## EXERCISE GOAL:
Restate word for word the lines of the material below, from the line with "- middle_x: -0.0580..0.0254" to the line with "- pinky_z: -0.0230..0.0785", both lines included, and no others.

## MATERIAL PROVIDED:
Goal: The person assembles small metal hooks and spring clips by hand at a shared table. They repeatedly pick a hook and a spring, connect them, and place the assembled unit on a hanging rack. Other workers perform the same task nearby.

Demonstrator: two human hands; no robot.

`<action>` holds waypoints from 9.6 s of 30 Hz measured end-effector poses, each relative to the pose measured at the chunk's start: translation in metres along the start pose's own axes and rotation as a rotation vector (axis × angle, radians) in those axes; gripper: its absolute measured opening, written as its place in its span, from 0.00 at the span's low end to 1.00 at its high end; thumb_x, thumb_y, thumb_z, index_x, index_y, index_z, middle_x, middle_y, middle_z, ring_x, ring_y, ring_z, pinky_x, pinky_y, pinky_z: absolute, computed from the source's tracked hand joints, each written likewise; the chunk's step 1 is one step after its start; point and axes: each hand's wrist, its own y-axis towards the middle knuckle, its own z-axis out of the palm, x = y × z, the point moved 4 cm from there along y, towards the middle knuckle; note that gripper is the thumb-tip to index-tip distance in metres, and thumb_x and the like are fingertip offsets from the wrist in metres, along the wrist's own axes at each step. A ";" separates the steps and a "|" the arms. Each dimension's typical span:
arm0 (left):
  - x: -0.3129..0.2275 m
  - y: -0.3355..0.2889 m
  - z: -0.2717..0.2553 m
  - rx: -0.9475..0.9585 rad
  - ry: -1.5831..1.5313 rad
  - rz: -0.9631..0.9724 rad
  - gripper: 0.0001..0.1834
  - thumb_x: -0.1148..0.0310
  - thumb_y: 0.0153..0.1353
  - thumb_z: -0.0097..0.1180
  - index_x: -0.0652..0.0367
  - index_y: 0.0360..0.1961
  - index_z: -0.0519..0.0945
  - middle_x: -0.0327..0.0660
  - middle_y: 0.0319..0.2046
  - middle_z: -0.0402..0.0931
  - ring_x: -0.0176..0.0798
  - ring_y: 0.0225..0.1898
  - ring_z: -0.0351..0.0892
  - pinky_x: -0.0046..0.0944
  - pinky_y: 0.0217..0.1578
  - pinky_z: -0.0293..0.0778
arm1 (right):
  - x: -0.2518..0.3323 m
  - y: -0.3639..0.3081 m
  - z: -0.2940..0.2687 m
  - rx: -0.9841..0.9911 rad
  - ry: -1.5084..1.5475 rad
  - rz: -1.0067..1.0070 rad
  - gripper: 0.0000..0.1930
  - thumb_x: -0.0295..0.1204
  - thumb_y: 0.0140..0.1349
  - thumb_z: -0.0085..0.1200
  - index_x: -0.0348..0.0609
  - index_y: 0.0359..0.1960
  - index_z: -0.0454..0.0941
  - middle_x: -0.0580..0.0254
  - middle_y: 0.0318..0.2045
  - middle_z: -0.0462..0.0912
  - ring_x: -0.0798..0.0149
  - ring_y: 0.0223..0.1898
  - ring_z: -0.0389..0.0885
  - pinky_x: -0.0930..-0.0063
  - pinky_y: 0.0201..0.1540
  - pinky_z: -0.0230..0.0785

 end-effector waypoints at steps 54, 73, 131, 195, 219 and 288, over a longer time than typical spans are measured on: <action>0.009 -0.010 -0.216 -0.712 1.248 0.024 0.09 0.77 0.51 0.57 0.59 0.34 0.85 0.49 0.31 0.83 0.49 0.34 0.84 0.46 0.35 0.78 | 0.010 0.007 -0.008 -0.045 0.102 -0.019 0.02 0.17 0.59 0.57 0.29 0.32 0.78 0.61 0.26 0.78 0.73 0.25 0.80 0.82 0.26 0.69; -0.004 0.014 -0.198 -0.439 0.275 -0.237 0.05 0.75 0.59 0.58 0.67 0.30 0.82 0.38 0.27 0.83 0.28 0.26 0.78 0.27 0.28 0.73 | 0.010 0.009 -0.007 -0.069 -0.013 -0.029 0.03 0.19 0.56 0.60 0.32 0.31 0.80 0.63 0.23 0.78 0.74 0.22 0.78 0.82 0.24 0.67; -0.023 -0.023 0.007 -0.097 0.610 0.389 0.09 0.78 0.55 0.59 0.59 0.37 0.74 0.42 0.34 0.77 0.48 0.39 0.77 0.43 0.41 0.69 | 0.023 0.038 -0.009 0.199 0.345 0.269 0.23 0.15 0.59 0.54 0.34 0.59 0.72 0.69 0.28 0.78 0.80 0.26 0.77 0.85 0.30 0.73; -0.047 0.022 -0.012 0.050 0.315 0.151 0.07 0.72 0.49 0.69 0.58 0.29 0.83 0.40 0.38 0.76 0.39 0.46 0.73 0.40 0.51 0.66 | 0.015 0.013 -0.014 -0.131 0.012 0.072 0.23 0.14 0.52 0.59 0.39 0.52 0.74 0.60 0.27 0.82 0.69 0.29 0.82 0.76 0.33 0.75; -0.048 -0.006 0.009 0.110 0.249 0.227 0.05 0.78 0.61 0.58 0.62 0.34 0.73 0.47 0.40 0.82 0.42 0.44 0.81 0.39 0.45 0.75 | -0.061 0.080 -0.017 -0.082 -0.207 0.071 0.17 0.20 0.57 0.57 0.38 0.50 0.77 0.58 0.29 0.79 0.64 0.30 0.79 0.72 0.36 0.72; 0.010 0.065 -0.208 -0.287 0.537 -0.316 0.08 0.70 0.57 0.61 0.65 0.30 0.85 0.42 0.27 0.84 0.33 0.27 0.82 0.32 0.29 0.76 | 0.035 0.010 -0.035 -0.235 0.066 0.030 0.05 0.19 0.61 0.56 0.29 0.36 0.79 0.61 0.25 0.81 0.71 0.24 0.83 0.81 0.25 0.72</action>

## WRITTEN SOLUTION:
  - middle_x: -0.0580..0.0254
  - middle_y: 0.0318..0.2045
  - middle_z: -0.0462..0.0912
  - ring_x: -0.0798..0.0149
  - ring_y: 0.0223..0.1898
  - ring_z: -0.0389..0.0885
  - pinky_x: -0.0930..-0.0063
  - pinky_y: 0.0201..0.1540
  - pinky_z: -0.0230..0.0785

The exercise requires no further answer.